Keywords: Traumatic brain injury, Recovery, Outcome measures, Prognostic models
Background
Traumatic brain injury (TBI) remains the leading cause of death and significant disability after severe blunt trauma [1]. It is estimated that 3.2 million people in the American continent live with disabilities caused by TBI [2]. Annually, the cost of TBI amounts to more than $35 billion in the United States alone [3–5].
In severe TBI, more than in any other injury, the preoccupation with long-term functional neurological outcome permeates many of the early decisions and interventions offered to these patients. Traumatic brain injury consists of a heterogeneous group of patients and injuries, in whom individual neurological recovery is difficult to predict at any time, but particularly early after admission. Accurate and useful prediction models to estimate neurological recovery is few and most only applicable when used days after the injury [6, 7]. The ability to reliably predict neurological recovery early could allow customization of medical decisions for physicians and families during initial resuscitation, from diagnosis to interventions. It could also reduce unwarranted decisions to withdraw life-supporting measures due to the perception of unfavorable neurological recovery [8, 9], help stratify patients into protocols and clinical trials, and assist with quality evaluation and improvement programs among many other utilities.

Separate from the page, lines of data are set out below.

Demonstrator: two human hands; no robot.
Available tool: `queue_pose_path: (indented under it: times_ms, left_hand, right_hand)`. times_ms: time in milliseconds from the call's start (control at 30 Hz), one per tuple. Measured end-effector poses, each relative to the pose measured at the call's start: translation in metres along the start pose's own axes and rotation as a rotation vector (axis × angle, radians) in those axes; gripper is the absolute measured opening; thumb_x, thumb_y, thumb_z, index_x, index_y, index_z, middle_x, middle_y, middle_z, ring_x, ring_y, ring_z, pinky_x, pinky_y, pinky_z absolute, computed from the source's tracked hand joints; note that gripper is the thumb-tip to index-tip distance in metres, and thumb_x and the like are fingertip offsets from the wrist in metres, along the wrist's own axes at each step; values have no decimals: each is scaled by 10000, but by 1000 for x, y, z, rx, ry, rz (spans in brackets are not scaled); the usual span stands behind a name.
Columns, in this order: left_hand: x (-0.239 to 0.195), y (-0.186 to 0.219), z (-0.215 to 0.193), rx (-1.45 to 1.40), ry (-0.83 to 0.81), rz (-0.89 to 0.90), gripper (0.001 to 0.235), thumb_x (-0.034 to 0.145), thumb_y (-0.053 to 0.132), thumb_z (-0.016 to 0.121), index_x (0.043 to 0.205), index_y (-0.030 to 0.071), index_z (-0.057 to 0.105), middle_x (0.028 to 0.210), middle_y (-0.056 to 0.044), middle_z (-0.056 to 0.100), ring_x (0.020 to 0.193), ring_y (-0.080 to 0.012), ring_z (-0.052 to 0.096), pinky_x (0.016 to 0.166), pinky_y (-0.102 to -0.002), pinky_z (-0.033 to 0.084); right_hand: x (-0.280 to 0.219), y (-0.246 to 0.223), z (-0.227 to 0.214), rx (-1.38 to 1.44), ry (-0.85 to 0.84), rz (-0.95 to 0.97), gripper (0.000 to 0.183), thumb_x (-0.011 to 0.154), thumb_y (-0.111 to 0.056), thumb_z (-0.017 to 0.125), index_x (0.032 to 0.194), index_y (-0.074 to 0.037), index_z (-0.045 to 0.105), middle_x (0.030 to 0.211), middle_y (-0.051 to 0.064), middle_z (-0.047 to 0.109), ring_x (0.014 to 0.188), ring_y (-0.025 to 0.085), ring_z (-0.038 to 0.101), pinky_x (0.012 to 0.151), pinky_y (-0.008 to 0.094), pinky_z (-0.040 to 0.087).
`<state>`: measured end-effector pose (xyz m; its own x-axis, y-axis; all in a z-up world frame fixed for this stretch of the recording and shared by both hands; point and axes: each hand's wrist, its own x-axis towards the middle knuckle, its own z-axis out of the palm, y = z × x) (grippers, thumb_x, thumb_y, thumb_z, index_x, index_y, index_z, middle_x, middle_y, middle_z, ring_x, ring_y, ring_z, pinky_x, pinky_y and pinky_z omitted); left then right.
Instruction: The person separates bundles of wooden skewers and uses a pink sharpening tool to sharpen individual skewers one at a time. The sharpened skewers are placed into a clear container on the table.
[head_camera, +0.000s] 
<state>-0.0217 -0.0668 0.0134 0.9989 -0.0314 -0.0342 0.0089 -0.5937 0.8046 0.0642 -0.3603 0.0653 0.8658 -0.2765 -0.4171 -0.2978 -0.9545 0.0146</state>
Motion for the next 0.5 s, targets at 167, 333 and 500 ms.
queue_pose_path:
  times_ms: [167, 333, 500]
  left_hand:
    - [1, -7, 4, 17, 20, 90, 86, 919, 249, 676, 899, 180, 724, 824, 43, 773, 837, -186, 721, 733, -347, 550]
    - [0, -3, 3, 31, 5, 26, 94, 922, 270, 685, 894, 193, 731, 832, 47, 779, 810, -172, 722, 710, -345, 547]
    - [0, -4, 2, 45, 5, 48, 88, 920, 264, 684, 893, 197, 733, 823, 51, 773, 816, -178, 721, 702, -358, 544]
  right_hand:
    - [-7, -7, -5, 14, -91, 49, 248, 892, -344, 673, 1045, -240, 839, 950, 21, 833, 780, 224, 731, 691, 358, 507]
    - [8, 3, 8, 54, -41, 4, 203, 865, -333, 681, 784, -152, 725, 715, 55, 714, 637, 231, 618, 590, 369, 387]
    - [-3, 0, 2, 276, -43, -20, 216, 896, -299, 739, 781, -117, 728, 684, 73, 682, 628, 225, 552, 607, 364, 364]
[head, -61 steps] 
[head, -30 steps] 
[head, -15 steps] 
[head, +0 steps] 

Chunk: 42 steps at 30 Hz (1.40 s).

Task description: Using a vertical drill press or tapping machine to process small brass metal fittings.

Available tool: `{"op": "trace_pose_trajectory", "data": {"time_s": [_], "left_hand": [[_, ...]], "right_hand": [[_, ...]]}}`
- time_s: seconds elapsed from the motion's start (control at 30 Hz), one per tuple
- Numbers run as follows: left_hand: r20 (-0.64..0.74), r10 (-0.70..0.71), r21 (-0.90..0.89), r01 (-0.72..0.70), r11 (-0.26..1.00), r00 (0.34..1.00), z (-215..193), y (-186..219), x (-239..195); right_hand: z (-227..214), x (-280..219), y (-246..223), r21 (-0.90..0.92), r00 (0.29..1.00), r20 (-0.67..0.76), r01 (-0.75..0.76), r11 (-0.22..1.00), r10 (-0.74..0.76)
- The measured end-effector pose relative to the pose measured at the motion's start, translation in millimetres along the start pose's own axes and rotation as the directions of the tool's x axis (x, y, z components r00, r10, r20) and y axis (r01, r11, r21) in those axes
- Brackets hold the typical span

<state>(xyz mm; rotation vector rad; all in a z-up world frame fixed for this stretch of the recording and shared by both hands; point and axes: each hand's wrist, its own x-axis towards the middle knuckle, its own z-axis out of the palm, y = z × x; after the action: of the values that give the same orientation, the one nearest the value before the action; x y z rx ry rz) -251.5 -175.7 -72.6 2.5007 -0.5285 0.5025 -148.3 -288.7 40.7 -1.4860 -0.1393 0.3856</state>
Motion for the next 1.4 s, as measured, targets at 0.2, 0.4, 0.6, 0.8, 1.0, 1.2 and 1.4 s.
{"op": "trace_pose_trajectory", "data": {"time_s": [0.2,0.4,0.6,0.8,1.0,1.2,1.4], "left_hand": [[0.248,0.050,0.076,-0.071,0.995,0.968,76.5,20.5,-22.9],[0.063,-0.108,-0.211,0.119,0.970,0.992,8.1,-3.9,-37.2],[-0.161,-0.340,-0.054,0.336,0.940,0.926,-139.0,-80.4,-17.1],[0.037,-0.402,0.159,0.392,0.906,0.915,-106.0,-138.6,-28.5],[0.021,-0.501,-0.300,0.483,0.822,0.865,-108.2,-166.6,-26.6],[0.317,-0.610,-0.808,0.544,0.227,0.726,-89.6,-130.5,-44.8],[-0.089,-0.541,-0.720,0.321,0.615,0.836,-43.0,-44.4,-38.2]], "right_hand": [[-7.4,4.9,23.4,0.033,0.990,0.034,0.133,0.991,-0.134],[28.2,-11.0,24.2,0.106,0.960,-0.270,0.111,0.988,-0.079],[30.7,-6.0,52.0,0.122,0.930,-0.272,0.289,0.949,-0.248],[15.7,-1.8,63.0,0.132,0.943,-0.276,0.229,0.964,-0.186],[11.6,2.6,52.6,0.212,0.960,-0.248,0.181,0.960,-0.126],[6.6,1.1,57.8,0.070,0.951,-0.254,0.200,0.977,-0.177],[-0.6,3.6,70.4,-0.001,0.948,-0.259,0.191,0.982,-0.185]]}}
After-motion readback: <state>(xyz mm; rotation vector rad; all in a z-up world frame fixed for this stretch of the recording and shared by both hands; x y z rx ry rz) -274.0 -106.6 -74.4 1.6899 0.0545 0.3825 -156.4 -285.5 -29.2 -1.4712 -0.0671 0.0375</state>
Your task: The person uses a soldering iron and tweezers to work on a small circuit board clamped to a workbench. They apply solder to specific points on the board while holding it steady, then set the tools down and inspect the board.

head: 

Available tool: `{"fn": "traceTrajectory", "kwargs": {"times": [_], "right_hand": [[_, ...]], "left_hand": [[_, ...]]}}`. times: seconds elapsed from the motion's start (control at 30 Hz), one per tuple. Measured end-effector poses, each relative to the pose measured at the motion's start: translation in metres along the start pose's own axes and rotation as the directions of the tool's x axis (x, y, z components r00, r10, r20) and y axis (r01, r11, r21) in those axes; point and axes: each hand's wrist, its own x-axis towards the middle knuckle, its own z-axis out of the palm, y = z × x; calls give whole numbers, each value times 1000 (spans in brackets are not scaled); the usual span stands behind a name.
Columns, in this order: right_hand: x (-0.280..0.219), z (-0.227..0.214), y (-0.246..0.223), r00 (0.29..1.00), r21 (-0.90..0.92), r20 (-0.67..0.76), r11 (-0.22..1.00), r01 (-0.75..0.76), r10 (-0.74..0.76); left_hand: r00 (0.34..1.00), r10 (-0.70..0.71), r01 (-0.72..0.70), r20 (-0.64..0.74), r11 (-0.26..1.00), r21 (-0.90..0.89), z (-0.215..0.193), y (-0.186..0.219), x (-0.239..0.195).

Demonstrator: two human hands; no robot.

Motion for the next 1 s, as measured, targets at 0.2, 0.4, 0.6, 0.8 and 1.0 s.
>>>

A variety of scales and models have been used to predict outcome after TBI, with many limitations besides not being applicable early after admission [6, 7]. Anatomic injury scales, such as Injury Severity Score (ISS) and the Abbreviated Injury Scale (AIS) are widely adopted predictors of trauma outcome. These scales are calculated by trained technicians and help convey the threat to life but fail to discriminate long-term neurological outcome. The simpler, easy to remember and vastly adopted Glasgow Coma Scale (GCS) [10] is also associated with mortality but not functional outcome. Other models have been criticized for being developed using small sample sizes, single center samples, lacking validation and for not being practical for use during early resuscitation [6, 7]. Some of these limitations were overcome by recent prognostic models developed through the IMPACT (International Mission for Prognosis and Analysis of Clinical Trials in TBI) [11] and CRASH (Corticosteroid Randomization After Significant Head Injury) [2] studies. These models were developed on large data sets and have good discriminatory power to predict neurological outcome at 6 months. The complexity of these models varies, and the calculations utilize clinical features, imaging and laboratorial measurements available soon after admission.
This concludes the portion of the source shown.